I built an open-source, on-device photo culler for macOS in Kotlin

#kotlin #compose #opensource #machinelearning

If you have ever shot an event, the painful part is not the shoot. It is sitting
down afterwards with three thousand near-identical frames and deciding, one arrow
key at a time, which single frame of each burst is the keeper.

I am a Kotlin engineer, not a photographer. But I kept watching people I know
grind through this with tools that either cost a subscription or quietly upload
their clients' photos to some cloud. So I built Rhenium - a free,
open-source, 100% on-device photo culler for macOS. No account, no cloud, no
telemetry. The photos never leave your machine.

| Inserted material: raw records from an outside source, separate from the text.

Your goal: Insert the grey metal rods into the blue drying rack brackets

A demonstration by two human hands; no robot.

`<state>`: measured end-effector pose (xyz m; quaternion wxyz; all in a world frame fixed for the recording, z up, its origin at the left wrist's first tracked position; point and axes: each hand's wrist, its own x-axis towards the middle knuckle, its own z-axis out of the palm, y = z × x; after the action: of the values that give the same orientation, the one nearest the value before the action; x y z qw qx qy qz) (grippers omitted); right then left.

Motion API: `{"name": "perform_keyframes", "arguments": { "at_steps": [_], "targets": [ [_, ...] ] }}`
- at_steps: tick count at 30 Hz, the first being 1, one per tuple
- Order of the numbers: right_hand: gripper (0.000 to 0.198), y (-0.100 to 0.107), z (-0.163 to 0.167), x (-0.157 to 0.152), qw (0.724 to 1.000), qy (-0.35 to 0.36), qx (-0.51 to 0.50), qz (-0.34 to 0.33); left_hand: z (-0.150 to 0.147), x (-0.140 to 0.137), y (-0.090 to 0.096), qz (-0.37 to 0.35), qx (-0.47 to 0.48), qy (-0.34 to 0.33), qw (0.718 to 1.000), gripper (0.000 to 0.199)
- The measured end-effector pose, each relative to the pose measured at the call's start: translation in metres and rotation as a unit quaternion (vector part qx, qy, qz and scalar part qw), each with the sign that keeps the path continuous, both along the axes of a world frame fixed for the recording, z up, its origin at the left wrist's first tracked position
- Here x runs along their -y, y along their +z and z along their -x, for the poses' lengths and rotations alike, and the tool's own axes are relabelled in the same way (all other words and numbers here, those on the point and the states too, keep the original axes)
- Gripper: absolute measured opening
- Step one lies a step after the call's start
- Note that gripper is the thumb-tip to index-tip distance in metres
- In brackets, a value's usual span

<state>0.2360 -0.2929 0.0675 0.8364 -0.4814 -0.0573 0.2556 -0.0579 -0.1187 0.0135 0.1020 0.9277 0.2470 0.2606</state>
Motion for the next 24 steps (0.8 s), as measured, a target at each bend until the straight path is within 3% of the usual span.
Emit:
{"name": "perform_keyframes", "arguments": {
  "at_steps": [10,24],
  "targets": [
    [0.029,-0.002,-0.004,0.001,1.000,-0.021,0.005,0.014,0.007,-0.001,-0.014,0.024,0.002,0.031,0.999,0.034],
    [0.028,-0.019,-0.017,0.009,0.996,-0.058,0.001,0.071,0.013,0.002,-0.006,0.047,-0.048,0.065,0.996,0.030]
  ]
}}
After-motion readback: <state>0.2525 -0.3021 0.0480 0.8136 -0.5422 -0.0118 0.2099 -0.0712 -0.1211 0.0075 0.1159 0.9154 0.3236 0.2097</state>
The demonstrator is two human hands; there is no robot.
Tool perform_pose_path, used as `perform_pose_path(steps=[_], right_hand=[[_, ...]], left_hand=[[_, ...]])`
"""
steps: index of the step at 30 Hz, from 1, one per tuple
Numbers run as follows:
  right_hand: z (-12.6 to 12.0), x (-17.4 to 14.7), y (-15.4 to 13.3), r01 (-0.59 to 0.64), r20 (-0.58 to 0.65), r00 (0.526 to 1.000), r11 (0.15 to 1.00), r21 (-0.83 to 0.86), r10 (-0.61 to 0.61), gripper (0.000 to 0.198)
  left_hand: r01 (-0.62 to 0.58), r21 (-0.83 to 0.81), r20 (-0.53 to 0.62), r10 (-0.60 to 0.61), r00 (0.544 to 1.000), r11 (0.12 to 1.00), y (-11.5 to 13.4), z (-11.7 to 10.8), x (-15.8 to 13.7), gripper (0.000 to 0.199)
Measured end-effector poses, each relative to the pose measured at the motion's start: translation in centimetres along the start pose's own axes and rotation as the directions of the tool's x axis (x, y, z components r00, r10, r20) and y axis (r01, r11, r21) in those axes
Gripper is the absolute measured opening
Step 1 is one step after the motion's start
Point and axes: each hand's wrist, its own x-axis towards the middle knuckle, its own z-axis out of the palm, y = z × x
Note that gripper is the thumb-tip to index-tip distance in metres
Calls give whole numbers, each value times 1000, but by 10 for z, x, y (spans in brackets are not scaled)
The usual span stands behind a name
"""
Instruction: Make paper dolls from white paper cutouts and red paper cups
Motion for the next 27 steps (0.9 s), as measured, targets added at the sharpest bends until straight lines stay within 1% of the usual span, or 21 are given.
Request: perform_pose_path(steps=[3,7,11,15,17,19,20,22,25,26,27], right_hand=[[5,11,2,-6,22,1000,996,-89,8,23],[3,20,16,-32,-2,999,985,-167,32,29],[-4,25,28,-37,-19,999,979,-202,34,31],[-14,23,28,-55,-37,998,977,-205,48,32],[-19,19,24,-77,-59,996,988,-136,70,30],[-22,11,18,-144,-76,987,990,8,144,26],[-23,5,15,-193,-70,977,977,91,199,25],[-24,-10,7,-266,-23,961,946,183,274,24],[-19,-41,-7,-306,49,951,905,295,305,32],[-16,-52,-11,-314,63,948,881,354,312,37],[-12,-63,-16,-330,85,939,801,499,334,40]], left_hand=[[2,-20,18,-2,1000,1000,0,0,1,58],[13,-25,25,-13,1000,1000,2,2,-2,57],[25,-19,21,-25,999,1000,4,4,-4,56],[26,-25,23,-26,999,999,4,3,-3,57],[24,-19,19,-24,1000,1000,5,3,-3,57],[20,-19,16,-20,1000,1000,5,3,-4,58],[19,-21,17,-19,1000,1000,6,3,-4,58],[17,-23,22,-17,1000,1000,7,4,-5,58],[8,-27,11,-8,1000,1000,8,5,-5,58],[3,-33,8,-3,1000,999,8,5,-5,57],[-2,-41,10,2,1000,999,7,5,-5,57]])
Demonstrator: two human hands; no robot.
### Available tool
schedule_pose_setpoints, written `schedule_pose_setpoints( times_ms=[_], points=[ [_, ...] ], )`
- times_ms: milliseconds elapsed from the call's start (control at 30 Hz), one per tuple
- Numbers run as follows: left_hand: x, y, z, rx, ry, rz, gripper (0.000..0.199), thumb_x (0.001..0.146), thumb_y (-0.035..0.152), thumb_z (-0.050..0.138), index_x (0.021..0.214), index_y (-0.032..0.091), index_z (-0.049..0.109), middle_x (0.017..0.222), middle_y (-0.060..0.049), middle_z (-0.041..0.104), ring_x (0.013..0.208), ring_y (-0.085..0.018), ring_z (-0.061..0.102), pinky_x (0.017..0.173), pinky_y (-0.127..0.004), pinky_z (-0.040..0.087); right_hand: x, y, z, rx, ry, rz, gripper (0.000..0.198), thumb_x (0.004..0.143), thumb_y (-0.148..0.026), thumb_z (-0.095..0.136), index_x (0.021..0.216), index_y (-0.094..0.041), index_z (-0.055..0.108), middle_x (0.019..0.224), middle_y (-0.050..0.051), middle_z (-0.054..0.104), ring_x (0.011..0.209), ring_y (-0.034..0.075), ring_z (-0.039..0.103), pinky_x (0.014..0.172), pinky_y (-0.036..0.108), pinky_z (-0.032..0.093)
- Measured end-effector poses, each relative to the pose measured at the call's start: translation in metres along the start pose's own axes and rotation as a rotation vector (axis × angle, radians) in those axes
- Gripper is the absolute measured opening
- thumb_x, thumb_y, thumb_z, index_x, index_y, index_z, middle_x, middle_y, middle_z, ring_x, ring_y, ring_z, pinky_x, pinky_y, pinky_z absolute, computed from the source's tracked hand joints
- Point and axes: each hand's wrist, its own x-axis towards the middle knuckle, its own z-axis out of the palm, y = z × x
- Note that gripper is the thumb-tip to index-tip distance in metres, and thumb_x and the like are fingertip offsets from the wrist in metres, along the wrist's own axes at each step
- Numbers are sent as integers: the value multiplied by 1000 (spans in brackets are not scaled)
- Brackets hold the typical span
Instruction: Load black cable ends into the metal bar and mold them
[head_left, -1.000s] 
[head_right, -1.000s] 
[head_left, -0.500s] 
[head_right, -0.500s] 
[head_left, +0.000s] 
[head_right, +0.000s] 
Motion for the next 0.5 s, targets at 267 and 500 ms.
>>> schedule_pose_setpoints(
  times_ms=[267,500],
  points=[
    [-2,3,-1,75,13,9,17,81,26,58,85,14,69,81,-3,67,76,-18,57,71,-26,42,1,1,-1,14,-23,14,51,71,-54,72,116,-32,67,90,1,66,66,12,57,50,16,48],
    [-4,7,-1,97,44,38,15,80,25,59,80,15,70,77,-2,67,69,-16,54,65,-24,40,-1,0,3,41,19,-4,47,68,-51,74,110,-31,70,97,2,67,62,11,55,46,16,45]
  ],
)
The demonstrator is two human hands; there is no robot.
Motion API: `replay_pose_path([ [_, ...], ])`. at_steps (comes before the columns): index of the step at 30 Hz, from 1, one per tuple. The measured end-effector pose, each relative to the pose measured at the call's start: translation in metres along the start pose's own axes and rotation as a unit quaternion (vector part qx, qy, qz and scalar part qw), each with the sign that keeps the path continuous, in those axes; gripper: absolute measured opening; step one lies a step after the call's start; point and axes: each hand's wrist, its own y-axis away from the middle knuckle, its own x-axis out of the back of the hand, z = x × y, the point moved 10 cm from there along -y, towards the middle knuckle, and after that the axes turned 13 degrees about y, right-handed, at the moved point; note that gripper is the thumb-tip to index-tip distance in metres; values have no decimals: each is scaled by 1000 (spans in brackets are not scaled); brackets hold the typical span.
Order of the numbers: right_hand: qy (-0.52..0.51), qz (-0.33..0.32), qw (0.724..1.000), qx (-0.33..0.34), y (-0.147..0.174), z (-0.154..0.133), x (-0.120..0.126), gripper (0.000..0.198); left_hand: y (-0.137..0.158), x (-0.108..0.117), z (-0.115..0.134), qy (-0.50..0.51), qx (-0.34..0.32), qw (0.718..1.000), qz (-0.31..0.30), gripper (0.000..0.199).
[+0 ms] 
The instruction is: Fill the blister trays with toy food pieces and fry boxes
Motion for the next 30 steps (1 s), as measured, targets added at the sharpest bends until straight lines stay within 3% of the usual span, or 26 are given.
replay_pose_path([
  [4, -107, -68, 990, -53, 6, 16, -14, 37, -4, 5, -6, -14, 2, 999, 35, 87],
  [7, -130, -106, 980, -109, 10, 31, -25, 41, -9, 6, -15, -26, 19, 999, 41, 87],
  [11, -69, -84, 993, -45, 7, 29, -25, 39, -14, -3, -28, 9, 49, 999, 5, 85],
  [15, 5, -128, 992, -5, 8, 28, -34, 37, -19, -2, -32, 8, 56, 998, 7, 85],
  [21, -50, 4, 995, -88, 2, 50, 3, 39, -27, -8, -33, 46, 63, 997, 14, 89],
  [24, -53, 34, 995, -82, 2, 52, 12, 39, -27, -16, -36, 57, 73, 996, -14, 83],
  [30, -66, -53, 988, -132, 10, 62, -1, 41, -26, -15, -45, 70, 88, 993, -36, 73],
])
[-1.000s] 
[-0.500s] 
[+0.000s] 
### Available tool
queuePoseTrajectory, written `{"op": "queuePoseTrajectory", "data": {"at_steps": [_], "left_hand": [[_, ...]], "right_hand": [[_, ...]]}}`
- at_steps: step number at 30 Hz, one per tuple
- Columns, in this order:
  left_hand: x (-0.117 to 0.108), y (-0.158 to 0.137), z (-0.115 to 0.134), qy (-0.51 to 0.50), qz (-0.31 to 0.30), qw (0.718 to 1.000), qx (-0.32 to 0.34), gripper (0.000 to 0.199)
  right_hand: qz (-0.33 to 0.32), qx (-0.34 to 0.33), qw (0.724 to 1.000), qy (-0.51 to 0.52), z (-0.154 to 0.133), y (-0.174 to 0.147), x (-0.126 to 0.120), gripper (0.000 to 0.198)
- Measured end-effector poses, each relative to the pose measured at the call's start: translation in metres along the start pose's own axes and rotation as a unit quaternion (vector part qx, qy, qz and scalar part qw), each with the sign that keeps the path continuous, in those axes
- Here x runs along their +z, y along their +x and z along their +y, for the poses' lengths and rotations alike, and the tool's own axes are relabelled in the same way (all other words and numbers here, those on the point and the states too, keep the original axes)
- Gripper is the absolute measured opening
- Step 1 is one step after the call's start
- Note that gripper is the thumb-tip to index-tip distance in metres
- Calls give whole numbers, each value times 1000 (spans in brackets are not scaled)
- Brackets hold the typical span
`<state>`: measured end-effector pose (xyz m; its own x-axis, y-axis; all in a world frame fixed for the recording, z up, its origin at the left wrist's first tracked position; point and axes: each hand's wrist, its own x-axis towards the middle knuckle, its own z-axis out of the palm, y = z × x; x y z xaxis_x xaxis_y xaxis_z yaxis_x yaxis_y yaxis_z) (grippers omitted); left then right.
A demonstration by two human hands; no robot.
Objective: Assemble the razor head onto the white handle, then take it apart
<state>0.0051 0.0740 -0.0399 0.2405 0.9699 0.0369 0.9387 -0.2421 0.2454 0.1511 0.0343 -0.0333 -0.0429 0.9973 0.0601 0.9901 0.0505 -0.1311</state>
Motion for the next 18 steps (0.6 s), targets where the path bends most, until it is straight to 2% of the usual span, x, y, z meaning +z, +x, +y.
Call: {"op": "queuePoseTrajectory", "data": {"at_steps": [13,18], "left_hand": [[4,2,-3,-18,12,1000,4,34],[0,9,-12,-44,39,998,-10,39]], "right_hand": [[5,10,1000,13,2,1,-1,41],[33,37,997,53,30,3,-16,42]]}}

It is MIT-licensed on GitHub and built
entirely in Kotlin + Compose for Desktop. This post is the engineering side
of it - the decisions that worked, and the ones that bit me.

The core idea: one decision per moment, not per frame

A burst of 8 frames of the same moment should not be 8 decisions. Rhenium groups
near-identical frames into a single tile, suggests the sharpest one as the pick,
and lets you cull the whole moment with one keystroke. Everything is
keyboard-first, because culling is a flow state and reaching for the mouse breaks
it.

There are two grouping lenses:

Time - groups by capture time and camera (a classic burst detector).
Similarity - groups by what the frames actually look like, using an on-device vision model.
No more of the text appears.